__Activity__.
Show every line in the material below in which the string "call" appears.

__Data segment__.
◇ ◇ ◇ ◇
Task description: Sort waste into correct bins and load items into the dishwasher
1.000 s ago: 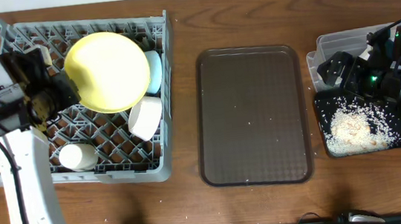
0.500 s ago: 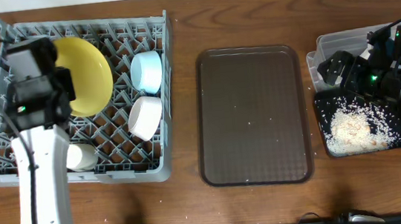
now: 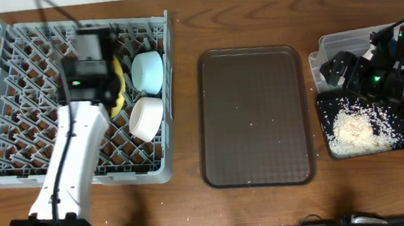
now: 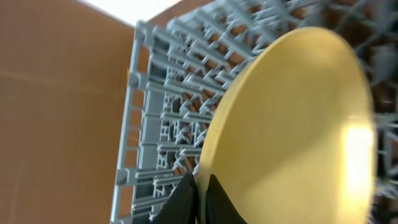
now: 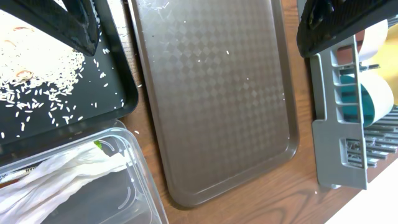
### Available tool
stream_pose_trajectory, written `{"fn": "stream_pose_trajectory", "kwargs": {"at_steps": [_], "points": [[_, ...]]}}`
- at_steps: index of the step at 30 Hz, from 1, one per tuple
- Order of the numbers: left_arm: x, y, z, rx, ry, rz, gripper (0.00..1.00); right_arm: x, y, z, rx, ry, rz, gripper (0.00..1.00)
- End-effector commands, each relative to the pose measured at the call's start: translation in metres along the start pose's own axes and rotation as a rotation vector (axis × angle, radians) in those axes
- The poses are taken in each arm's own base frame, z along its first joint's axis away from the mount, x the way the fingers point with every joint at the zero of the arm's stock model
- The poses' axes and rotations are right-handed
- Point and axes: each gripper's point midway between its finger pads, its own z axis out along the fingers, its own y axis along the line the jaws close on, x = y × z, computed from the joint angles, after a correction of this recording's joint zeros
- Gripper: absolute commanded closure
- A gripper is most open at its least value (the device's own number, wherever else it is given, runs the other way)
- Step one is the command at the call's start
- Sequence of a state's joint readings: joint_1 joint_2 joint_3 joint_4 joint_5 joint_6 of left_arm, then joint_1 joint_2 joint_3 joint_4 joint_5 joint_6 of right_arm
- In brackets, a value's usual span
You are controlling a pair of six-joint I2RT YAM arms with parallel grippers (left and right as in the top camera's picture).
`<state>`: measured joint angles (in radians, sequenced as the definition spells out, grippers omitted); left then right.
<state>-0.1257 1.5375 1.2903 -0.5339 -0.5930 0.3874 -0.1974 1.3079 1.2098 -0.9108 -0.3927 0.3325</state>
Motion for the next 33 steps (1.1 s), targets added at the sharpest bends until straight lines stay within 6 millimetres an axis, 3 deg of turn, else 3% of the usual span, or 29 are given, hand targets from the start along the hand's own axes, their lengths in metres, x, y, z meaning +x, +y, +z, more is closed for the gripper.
{"fn": "stream_pose_trajectory", "kwargs": {"at_steps": [1, 4, 9, 13, 17, 20, 22, 27, 33], "points": [[-0.010, -0.010, -0.015, -0.017, -0.032, 0.053, 0.88, 0.000, 0.004, 0.000, -0.007, -0.002, -0.007, 0.01], [-0.019, -0.028, -0.026, 0.009, -0.068, 0.086, 0.83, 0.000, 0.004, 0.000, -0.006, -0.001, -0.007, 0.01], [-0.027, -0.051, -0.041, 0.048, -0.107, 0.111, 0.61, 0.000, 0.004, 0.000, -0.007, -0.001, -0.007, 0.01], [-0.031, -0.064, -0.052, 0.069, -0.131, 0.133, 0.59, 0.000, 0.004, 0.000, -0.006, -0.002, -0.007, 0.01], [-0.027, -0.049, -0.058, 0.040, -0.121, -0.016, 0.54, 0.001, 0.004, 0.000, -0.005, 0.002, -0.005, 0.01], [-0.026, -0.048, -0.069, 0.140, -0.140, -0.141, 0.54, 0.002, 0.003, 0.000, -0.003, 0.009, -0.003, 0.01], [-0.026, -0.057, -0.084, 0.277, -0.162, -0.191, 0.48, 0.002, 0.003, 0.000, -0.003, 0.009, -0.004, 0.01], [-0.021, -0.078, -0.144, 0.621, -0.241, -0.211, 0.32, 0.011, 0.020, 0.001, -0.078, 0.044, -0.133, 0.01], [0.002, -0.044, -0.194, 0.691, -0.285, -0.383, 0.20, 0.028, 0.049, -0.020, -0.128, 0.020, -0.303, 0.01]]}}
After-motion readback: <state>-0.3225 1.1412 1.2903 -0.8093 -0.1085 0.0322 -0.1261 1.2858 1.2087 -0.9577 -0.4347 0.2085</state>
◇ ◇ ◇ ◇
__Written response__.
- End-effector commands, each relative to the pose measured at the call's start: translation in metres along the start pose's own axes and rotation as a rotation vector (axis × angle, radians) in those axes
- Step one is the command at the call's start

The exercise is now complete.